▸ Task requirements
Nothing is needed except the lines below that run from the one with "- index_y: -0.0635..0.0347" through the one with "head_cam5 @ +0", repeated exactly.

Collected data entries:
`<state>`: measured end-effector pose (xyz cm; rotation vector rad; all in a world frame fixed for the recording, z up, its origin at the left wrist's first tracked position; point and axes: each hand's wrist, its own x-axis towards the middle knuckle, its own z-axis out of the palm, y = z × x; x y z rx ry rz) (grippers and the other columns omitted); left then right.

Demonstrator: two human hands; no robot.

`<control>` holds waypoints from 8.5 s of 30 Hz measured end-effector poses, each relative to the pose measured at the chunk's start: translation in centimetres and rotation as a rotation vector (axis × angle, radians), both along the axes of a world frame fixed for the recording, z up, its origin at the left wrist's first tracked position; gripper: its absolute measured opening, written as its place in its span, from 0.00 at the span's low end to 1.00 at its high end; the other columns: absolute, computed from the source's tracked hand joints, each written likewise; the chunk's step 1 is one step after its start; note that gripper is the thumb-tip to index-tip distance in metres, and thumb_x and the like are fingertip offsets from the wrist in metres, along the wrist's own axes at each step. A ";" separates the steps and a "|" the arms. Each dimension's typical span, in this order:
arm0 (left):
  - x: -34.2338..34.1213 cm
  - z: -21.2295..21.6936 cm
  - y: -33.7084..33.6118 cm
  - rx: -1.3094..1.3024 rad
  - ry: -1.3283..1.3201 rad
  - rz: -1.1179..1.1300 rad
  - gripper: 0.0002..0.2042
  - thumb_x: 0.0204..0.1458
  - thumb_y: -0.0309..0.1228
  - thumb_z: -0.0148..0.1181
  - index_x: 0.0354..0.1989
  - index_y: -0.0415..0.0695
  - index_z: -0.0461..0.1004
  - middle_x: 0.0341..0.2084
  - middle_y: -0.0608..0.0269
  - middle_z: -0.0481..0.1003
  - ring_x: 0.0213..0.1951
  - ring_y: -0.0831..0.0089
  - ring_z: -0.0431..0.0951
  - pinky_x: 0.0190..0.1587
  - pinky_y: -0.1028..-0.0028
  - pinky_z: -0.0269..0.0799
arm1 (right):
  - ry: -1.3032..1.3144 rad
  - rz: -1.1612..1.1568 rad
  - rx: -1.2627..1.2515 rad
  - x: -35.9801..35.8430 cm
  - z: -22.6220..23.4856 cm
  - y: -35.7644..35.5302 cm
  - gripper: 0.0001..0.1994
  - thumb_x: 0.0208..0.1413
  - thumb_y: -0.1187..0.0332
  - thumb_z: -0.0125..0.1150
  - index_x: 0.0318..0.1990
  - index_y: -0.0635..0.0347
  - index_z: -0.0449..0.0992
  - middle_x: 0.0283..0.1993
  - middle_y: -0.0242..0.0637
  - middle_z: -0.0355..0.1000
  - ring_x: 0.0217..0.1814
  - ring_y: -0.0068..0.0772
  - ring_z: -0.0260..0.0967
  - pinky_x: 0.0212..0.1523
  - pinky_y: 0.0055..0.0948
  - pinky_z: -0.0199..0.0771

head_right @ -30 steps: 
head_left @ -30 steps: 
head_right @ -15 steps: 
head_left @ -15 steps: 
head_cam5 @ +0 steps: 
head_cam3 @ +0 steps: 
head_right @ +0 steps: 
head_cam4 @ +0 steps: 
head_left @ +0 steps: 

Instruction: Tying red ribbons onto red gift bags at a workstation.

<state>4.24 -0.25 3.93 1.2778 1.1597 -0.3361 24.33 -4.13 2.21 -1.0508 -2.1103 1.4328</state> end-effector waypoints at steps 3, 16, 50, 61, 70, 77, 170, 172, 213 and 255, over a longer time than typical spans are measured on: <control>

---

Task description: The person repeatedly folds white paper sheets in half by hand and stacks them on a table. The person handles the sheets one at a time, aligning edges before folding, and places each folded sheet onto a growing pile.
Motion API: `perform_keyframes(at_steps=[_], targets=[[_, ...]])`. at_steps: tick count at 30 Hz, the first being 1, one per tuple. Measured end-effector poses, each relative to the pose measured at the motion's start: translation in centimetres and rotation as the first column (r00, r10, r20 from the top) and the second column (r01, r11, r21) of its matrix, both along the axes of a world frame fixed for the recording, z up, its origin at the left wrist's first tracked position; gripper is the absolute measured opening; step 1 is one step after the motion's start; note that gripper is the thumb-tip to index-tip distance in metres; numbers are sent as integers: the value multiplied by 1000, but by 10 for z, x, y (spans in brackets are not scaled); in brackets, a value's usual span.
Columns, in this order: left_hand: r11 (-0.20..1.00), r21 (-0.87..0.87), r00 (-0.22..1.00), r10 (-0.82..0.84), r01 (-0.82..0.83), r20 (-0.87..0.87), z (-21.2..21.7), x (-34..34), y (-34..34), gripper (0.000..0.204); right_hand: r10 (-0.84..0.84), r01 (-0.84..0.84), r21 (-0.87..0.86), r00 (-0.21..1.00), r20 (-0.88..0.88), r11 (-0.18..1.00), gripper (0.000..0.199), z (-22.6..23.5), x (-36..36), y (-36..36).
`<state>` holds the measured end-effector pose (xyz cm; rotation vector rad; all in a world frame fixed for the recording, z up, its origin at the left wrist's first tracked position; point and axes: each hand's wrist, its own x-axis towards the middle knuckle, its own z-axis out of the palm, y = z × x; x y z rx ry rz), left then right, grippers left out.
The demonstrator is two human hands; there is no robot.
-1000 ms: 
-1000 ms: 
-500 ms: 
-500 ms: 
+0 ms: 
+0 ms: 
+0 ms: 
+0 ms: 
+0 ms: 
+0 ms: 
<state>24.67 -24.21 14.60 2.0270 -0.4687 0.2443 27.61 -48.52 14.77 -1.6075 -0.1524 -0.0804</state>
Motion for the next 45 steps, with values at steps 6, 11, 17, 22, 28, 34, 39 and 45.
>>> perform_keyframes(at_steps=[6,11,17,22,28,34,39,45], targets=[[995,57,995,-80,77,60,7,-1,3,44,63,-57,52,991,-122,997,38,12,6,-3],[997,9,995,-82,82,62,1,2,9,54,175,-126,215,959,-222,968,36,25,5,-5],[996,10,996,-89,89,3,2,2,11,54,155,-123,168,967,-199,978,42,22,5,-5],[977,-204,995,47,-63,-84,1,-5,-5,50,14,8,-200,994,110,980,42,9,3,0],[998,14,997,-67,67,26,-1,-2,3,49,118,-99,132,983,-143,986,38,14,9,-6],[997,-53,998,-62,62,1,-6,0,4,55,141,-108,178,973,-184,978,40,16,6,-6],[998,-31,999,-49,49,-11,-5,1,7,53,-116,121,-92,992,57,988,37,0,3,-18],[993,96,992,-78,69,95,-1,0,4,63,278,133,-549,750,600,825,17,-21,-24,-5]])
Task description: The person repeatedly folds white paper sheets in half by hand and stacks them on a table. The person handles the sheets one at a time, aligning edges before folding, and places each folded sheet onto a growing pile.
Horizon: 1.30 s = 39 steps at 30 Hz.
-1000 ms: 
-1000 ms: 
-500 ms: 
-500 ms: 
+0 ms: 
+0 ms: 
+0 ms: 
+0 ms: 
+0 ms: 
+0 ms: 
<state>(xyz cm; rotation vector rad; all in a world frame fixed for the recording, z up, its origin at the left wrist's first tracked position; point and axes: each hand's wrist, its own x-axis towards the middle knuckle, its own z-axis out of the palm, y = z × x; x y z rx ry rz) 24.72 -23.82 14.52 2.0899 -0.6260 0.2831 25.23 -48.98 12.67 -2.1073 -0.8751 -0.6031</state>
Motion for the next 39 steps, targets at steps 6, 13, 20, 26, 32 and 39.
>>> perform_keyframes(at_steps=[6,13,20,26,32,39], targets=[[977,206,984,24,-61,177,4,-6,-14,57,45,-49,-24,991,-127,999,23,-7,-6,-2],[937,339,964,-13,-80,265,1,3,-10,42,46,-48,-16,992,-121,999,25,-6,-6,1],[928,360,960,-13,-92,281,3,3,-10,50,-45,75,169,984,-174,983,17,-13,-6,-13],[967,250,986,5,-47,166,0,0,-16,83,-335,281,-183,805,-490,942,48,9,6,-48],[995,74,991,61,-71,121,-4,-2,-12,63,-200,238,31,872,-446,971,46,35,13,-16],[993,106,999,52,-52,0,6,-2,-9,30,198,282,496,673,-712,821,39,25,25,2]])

▸ Your response
  - index_y: -0.0635..0.0347
  - index_z: -0.0449..0.0992
  - middle_x: 0.0283..0.1993
  - middle_y: -0.0242..0.0637
  - middle_z: -0.0355..0.1000
  - ring_x: 0.0217..0.1814
  - ring_y: -0.0068..0.0772
  - ring_z: -0.0260..0.0967
  - pinky_x: 0.0212..0.1523
  - pinky_y: 0.0055..0.0948
  - pinky_z: -0.0199..0.0771

head_right @ -30 steps: 
head_left @ -30 steps: 
head_right @ -15 steps: 
head_left @ -15 steps: 
head_cam5 @ +0 steps: 

Thus the exercise is complete.